Specifiying `cuda without a device index implies the default CUDA device – typically `cuda:0, but would mean `cuda:1 if the default CUDA device were switched to the second GPU.

From a k session, the following functions deal with CPU and CUDA devices:

device - query the device for the session or allocated object, e.g. tensor, vector, module, etc.
cudadevice - query or set the default CUDA device if any available.
cudadevices - query the count or names of the available CUDA devices.
to - move previously allocated object to a different device.

Device¶

device() → sym¶: For any empty or null argument, returns `cuda if any CUDA devices available, `mps if an Apple MPS device found, else `cpu.

device(ptr) → sym

Parameters:: ptr (pointer) – a previously allocated api-pointer to a PyTorch object, e.g. a tensor, module, etc.
Returns:: sym indicating the specific device where object’s memory resides.

q)device() / on machine with 2 GPUs
`cuda

q)t:tensor 1 2 3
q)device t
`cpu

q)to(t;`cuda:1)
q)device t
`cuda:1

q)a:tensor(1 2;`cuda)
q)b:tensor(3 4;`cuda:1)
q)c:tensor(5 6 7;`cpu)
q)d:dict `a`b`c!(a;b;c)

q)device d
a| cuda:0
b| cuda:1
c| cpu

Default CUDA device¶

cudadevice() → sym¶

Returns:: Given an empty or null argument, returns the specific CUDA device that is used when the generic symbol `cuda is specified.

cudadevice(device) → null

Parameters:: device (sym) – a specific cuda device with index specified, e.g. `cuda:0
Returns:: null

q)cudadevice()
`cuda:0

q)cudadevice`cuda
'unrecognized CUDA device, expecting cuda with valid device number, e.g. `cuda:0
  [0]  cudadevice`cuda
       ^

q)cudadevice `cuda:1

q)t:tensor(1 2 3;`cuda)
q)device t
`cuda:1

Available CUDA devices¶

cudadevices() → syms¶

cudadevice(::) → long: For any empty list, the function returns a list of symbols of available CUDA devices, both specific and generic.

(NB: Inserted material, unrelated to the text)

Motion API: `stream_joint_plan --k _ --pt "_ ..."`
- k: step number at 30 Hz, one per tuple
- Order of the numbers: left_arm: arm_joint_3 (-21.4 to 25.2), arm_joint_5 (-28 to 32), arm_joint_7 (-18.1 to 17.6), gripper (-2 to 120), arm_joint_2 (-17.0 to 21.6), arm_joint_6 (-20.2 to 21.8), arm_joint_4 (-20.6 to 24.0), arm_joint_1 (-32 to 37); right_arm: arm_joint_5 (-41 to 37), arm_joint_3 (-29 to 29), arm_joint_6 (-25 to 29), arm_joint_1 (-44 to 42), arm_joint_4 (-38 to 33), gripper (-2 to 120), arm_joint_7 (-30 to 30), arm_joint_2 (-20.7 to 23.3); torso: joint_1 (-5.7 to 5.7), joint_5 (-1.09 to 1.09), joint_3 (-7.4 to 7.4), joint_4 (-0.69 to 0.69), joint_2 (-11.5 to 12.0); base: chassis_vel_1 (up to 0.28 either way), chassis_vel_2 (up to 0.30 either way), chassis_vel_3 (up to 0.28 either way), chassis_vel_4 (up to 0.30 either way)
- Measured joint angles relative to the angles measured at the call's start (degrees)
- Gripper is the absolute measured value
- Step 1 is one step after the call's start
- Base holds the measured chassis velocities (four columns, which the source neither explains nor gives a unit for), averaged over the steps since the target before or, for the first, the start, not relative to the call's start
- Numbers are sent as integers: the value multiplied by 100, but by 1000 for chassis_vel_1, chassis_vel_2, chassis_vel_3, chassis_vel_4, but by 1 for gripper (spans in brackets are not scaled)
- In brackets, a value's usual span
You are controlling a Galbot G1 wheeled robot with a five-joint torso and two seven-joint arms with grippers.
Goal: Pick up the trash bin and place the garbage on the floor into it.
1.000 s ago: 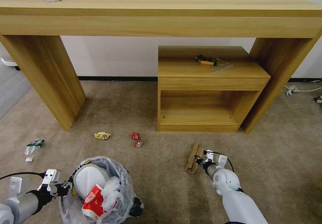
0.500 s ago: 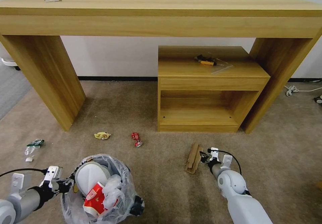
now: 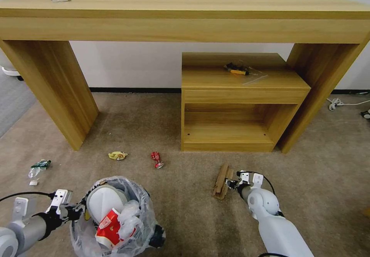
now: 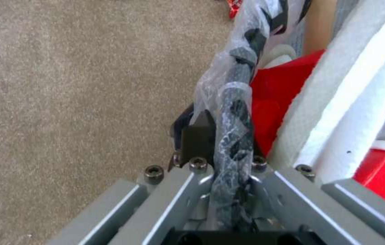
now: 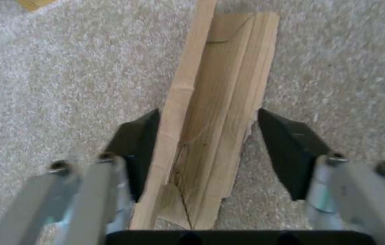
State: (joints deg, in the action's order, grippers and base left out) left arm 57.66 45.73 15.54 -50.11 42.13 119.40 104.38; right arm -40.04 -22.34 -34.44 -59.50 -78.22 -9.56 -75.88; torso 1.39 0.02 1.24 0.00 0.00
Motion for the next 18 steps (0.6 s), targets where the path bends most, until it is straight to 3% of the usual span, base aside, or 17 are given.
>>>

For null argument, returns the number of CUDA devices.

q)cudadevices[]     / on host with 2 GPU's
2

q)cudadevices()
`cuda`cuda:0`cuda:1

Moving to device¶

Once a PyTorch object is established on a device, it can be moved with to(). The typical case is to create a tensor or module on the host, then move to a CUDA device. This k interface function is designed to behave somewhat like PyTorch’s tensor.to() and module.to() methods.

to(ptr;options) → null¶

to(ptr;options;async) → null

Parameters:

ptr (ptr) – a previously allocated api-pointer to a tensor, vector, dictionary or module.
options (sym) – one or more symbols for device, data type and other tensor attributes.
async (bool) – asynchronous flag, default is false. If true, will attempt to perform host to CUDA device transfer without blocking.

Returns:

Null return, supplied pointer now has specified data type, memory, device, etc.

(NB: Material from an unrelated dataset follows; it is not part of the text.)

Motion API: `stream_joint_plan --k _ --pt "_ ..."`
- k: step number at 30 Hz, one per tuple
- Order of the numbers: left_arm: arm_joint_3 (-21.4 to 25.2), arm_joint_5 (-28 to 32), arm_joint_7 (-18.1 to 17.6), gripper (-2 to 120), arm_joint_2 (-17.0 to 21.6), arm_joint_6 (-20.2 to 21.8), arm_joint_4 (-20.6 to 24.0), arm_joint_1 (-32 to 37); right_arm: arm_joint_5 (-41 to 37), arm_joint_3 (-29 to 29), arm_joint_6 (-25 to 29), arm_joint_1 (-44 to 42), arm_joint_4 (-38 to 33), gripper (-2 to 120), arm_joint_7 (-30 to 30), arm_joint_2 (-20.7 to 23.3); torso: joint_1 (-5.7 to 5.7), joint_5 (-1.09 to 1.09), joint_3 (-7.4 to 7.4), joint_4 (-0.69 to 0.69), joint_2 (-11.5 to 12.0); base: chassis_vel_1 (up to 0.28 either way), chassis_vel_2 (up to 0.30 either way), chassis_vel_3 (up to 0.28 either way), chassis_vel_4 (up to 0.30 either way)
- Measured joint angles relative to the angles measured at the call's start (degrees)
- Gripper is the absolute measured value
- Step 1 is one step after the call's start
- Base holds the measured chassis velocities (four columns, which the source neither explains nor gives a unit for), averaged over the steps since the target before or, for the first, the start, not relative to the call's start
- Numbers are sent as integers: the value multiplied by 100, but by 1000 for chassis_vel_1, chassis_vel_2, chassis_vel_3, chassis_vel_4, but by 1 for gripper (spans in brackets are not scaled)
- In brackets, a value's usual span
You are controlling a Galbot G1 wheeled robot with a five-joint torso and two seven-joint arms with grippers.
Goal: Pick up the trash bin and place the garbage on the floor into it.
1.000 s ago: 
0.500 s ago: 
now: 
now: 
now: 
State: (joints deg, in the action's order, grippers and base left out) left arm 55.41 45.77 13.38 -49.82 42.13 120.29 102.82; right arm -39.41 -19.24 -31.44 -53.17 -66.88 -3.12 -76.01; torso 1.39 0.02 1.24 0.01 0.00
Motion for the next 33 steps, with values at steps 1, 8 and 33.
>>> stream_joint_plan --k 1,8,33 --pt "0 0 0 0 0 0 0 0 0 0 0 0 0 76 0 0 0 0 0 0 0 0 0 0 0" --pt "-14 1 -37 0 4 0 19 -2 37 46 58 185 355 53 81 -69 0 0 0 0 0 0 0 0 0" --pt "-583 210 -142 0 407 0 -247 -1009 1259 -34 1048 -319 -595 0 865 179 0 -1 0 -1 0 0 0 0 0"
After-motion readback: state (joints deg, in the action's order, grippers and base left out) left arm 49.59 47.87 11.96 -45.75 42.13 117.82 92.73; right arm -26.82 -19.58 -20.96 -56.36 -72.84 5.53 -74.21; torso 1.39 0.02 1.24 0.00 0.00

An alternate form uses an example tensor instead of specified options to define the target device and data type.

to(ptr;example) → null

to(ptr;example;async) → null

Parameters:

ptr (tensor) – a previously allocated api-pointer to a tensor.
example (tensor) – an api-pointer to a previously allocated tensor whose device and datatype will be used.
async (bool) – asynchronous flag, default is false. If true, will attempt to perform host to CUDA device transfer without blocking.

Returns:

null, supplied pointer now has same device and data type as given example tensor.

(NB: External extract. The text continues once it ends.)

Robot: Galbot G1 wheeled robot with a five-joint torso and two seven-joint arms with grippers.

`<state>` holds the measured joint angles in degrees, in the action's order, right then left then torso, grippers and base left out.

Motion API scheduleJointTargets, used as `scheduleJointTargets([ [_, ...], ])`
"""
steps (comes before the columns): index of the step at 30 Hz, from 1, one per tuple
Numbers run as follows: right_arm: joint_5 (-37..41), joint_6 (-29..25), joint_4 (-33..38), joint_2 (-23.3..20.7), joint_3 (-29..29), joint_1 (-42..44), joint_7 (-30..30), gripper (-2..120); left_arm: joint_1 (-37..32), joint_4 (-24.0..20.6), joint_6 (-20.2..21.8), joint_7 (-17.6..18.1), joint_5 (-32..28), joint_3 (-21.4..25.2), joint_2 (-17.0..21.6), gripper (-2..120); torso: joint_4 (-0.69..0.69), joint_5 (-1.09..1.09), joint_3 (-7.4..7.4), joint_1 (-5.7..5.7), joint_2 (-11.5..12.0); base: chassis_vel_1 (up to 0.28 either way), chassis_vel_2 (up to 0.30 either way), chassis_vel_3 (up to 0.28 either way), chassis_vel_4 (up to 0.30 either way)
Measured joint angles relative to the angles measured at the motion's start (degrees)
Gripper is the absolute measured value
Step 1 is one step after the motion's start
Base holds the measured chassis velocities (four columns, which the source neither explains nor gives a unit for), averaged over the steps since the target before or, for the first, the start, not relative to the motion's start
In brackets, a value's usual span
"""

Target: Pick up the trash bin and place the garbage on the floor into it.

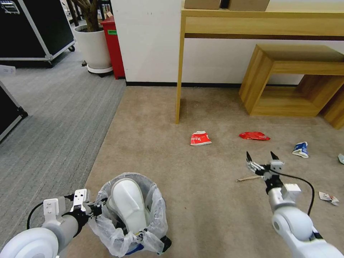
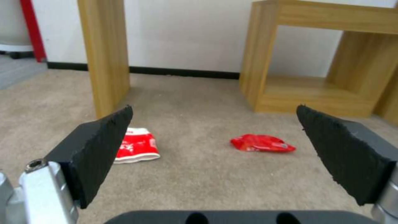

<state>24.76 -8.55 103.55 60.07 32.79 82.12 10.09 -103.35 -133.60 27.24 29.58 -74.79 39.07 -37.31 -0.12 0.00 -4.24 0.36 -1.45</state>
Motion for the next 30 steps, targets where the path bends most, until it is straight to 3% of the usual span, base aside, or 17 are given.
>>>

q)a:options t:tensor 1 2 3    / create tensor of longs on cpu
q)ptr t                       / get internal PyTorch shared pointer to tensor
60520816

q)to(t;`cuda`double`grad)     / convert to CUDA tensor on default GPU, type double
q)ptr t                       / new interal pointer, k interface ptr is unchanged
1814122272

q)(a;options t)               / compare options to verify the change
device dtype  layout  gradient pin      memory
--------------------------------------------------
cpu    long   strided nograd   unpinned contiguous
cuda:0 double strided grad     unpinned contiguous

q)to(t;`cuda`double`grad)     / call to() again
q)ptr t                       / same internal ptr -- tensor attributes unchanged
1814122272

q)e:tensor()  / empty tensor
q)to(e;t)     / use t as an example tensor

q)options e
device  | cuda:0     / device changed
dtype   | double     / data type changed
layout  | strided
gradient| nograd     / gradient unset (only device & dtype from example tensor)
pin     | unpinned
memory  | contiguous

Copy to device¶

For tensors only, copyto() will make a copy of the current tensor with new datatype and/or new device and other given charasteristics (this is somewhat equivalent to PyTorch’s tensor.to method with copy=True).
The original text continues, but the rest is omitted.